Items from a dataset
____
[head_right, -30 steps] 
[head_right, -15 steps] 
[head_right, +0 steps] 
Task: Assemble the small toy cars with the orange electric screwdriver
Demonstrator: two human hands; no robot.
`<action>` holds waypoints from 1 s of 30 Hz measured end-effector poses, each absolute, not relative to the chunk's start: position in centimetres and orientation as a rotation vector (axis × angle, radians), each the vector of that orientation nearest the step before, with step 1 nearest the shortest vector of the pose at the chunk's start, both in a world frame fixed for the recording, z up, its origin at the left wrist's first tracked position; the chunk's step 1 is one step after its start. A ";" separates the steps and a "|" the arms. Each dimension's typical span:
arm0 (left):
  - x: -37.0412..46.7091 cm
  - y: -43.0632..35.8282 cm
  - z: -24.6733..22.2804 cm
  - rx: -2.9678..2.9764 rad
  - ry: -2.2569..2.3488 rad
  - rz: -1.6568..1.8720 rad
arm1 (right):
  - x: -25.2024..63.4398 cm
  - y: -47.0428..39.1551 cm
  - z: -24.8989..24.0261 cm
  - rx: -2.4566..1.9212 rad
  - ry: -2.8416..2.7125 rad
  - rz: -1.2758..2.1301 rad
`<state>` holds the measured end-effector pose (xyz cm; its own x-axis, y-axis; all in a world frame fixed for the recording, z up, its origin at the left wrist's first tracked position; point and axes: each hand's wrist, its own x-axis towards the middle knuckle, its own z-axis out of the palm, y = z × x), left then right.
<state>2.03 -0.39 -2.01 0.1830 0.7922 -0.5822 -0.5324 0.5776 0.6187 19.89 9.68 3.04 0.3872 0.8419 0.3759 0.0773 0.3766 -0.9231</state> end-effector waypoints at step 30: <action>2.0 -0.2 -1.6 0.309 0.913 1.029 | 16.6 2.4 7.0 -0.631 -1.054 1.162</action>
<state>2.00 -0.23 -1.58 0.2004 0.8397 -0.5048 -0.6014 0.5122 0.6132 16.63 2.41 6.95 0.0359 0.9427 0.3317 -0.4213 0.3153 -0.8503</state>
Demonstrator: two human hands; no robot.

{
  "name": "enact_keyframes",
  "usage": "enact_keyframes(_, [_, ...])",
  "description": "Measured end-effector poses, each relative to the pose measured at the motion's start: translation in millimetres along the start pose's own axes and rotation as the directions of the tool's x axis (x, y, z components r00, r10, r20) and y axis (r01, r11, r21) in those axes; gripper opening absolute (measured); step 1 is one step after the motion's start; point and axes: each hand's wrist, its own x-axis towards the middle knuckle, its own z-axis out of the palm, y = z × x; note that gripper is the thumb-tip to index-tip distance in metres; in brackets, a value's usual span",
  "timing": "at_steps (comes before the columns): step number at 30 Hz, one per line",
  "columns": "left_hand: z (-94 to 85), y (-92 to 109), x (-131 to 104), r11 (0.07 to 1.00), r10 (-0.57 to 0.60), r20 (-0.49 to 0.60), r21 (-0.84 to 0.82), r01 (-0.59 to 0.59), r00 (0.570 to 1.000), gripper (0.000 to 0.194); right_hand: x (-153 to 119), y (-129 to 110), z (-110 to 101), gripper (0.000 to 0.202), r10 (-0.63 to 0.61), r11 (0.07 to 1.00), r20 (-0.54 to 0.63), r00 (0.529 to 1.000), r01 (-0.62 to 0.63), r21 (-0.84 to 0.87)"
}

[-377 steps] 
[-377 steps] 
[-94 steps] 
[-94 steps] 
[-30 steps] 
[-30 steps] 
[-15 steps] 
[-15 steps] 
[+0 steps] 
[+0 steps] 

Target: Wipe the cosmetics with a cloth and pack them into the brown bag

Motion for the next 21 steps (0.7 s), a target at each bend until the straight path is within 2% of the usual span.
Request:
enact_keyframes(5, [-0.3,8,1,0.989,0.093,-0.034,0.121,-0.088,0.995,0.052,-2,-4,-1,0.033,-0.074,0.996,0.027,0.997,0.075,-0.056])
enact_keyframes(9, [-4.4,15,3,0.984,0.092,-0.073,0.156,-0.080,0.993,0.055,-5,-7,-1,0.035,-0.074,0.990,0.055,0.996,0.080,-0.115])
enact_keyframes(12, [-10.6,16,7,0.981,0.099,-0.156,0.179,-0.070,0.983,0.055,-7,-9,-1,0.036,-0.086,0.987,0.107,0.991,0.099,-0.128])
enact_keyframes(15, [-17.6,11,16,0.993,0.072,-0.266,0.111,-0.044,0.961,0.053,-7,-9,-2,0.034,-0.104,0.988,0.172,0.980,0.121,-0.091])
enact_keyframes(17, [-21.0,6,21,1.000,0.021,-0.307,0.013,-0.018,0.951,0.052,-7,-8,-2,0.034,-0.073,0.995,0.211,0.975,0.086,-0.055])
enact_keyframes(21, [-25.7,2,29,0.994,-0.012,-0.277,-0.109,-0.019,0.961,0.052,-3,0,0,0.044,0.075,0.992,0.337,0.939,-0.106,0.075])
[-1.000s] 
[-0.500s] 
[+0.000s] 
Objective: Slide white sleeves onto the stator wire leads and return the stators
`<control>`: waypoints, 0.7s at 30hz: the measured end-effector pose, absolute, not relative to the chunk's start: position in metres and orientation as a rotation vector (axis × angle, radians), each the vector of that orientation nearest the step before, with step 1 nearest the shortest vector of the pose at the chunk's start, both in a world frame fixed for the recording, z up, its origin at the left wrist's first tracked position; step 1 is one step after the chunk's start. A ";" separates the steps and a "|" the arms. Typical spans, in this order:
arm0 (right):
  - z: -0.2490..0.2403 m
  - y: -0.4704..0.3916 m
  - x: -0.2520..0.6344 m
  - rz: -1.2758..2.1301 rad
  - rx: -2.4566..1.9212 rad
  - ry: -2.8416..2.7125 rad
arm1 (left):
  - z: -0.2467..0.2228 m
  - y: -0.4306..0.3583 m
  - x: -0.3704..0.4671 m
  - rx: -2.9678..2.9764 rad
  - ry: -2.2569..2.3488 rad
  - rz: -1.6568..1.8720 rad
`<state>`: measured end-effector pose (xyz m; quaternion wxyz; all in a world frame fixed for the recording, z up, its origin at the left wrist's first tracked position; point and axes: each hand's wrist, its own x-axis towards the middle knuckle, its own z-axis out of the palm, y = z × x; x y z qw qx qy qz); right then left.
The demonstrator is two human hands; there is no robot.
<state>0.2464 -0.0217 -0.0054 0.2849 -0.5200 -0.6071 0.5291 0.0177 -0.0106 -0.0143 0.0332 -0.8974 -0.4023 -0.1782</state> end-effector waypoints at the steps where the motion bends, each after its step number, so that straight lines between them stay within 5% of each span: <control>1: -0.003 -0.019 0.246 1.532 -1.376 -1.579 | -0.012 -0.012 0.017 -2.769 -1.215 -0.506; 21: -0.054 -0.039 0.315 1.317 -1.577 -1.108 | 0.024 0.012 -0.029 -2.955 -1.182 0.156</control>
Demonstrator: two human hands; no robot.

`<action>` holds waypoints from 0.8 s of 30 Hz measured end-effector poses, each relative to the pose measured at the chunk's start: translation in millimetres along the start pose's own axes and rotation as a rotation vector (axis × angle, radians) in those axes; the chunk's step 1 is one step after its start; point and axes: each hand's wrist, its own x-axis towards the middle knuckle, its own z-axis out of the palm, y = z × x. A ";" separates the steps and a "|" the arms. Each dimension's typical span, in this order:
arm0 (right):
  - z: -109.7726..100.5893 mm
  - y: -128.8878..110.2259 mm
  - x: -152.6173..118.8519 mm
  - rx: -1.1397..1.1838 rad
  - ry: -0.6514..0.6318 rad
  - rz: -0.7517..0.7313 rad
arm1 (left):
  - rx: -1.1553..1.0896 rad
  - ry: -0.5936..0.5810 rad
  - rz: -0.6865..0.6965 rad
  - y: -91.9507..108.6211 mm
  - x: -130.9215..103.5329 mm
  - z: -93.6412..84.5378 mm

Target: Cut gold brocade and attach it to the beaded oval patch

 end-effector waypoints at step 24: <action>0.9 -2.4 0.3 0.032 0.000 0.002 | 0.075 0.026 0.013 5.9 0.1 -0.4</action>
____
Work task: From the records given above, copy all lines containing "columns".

Exercise solution:
  "timing": "at_steps (comes before the columns): step number at 30 Hz, one per line",
  "columns": "left_hand: z (-94 to 85), y (-92 to 109), x (-131 to 104), r11 (0.07 to 1.00), r10 (-0.57 to 0.60), r20 (-0.49 to 0.60), r21 (-0.84 to 0.82), r01 (-0.59 to 0.59), r00 (0.570 to 1.000), gripper (0.000 to 0.194); right_hand: x (-153 to 119), y (-129 to 110), z (-110 to 101), gripper (0.000 to 0.202), r10 (-0.63 to 0.61), r11 (0.07 to 1.00), r20 (-0.54 to 0.63), r00 (0.529 to 1.000), r01 (-0.62 to 0.63), r21 (-0.84 to 0.87)"

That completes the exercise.